There are 1000 row nodes and 1000 column nodes in graph 1
There are 1000 row nodes and 1000 column nodes in graph 2



### Create node2Vec2Rank model

In [4]:
from node2vec2rank.model import N2V2R
model = N2V2R(graphs=graphs, config=config, nodes=nodes)

### Fit node2Vec2Rank
fit_transform_rank() generates all the rankings from all the parameters. <br>
aggregate_transform() aggregates the rankings with Borda into one ranking. <br>
degree_difference_ranking() generates the degree difference ranking. <br>
The output and config file is written to disk in the folder specifed in the config file with a timestamp attached.

In [5]:
# train Node2Vec2Rank and generate rankings
rankings = model.fit_transform_rank()

# generate ranking based on borda ranking
borda_ranking = model.aggregate_transform()

# get DeDi ranking
DeDi_rankings = model.degree_difference_ranking()

../output/12_29_2023_02_41_55

Running n2v2r with dimensions [4, 6, 8, 10, 12, 14, 16, 18, 20, 22, 24] and distance metrics ['euclidean', 'cosine'] ...
	Multi-layer embedding in 0.14 seconds
n2v2r computed 22 rankings for 1 comparison(s) in 0.63 seconds

Rank aggregation with Borda ...
	Finished aggregation in 0.85 seconds


## Recall for most changing nodes
Nodevec2rank generates one ranking per pair-wise comparison. For two graphs, there is only one comparison. If there are three graphs and the comparison strategy is one-versus-rest, there will be three comparisons generated.
In this example with two graphs, node2vec2rank performs one comparison and we access this comparison with key '1'.
We sort the ranks, get the ground truth of which nodes changed the most (we know it is the nodes of the first community) and compute recall. In this case we have simulated a  degree-naive difference on the graphs, i.e., the connections change but the degree stays roughly the same.
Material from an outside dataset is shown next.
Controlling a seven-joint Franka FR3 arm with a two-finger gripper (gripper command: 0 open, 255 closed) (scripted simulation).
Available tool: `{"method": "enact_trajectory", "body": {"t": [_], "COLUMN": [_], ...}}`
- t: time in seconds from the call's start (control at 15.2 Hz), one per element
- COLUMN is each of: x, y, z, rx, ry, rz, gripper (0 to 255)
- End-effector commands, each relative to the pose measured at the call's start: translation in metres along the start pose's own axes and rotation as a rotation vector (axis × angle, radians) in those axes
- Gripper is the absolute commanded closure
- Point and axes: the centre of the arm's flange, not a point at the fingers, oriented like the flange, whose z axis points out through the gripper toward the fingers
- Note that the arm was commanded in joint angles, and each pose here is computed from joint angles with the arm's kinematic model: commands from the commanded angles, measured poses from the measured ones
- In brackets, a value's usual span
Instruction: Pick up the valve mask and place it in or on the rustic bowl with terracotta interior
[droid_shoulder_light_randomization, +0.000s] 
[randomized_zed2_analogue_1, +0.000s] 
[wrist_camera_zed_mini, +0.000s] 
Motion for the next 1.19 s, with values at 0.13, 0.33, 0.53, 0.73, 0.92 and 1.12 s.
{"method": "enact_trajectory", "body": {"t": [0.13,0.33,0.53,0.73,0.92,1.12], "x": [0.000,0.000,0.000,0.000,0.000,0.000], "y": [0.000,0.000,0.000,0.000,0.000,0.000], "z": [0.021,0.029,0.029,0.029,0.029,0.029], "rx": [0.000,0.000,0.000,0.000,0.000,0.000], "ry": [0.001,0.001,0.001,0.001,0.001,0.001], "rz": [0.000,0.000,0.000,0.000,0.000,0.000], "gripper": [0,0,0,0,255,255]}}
Note that the output of node2vev2rank is not sorted by default, but rather respects the original index. 



In [6]:
comparison = '1'

borda_ranking_pd = borda_ranking[comparison]
absDeDi_ranking_pd = DeDi_rankings[comparison][['absDeDi']]

borda_ranking_pd.sort_values(by='borda_ranks',ascending=False, inplace=True)
absDeDi_ranking_pd.sort_values(by='absDeDi',ascending=False, inplace=True)
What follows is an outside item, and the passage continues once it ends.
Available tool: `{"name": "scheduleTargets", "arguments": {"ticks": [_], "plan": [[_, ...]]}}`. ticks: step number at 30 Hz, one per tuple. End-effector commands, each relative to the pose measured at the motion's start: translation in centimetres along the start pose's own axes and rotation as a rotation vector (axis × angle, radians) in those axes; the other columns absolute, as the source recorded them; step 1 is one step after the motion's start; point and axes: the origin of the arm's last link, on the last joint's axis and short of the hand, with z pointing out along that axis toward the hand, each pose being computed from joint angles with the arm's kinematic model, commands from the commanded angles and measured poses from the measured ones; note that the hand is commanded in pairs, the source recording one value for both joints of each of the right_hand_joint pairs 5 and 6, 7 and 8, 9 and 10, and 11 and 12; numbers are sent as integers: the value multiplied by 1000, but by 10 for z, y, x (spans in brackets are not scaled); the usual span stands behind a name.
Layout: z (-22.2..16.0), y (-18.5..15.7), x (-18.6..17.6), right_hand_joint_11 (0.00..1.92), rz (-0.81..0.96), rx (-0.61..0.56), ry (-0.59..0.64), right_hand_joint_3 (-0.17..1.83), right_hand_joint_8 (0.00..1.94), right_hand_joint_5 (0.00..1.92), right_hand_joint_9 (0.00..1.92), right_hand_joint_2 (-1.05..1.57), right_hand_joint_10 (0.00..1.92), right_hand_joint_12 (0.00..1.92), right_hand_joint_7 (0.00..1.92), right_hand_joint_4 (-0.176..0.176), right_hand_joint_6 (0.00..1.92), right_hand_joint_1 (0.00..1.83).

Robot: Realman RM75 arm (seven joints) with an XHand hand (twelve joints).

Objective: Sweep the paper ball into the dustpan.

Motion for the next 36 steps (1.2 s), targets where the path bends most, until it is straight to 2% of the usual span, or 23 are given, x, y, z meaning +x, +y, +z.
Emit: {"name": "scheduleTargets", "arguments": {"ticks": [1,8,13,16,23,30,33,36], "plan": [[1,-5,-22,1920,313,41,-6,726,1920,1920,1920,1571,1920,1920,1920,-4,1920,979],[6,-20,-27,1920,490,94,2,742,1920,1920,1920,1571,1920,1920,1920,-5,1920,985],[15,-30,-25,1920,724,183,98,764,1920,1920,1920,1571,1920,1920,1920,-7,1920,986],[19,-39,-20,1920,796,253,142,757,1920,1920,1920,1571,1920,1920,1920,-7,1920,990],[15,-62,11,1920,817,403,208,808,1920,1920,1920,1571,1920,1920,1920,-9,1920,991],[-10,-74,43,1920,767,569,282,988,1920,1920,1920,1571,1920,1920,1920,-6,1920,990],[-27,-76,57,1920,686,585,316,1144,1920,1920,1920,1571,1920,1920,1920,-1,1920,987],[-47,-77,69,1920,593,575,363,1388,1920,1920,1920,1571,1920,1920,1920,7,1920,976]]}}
comm_assignments = pd.read_csv("../data/networks/demo/comm_asiggnments.csv", index_col=0, header=0)
comm_assignments.index = comm_assignments.index.astype(str, copy = False)
most_changing_nodes = set(comm_assignments.index[comm_assignments['0'] == 0].tolist())
num_rel = len(most_changing_nodes)

print(f'n2v2r recall: {round(len(set(borda_ranking_pd.index.to_list()[:num_rel]).intersection(most_changing_nodes))/num_rel,2)}')
print(f'DeDi recall: {round(len(set(absDeDi_ranking_pd.index.to_list()[:num_rel]).intersection(most_changing_nodes))/num_rel,2)}')


n2v2r recall: 0.68
DeDi recall: 0.0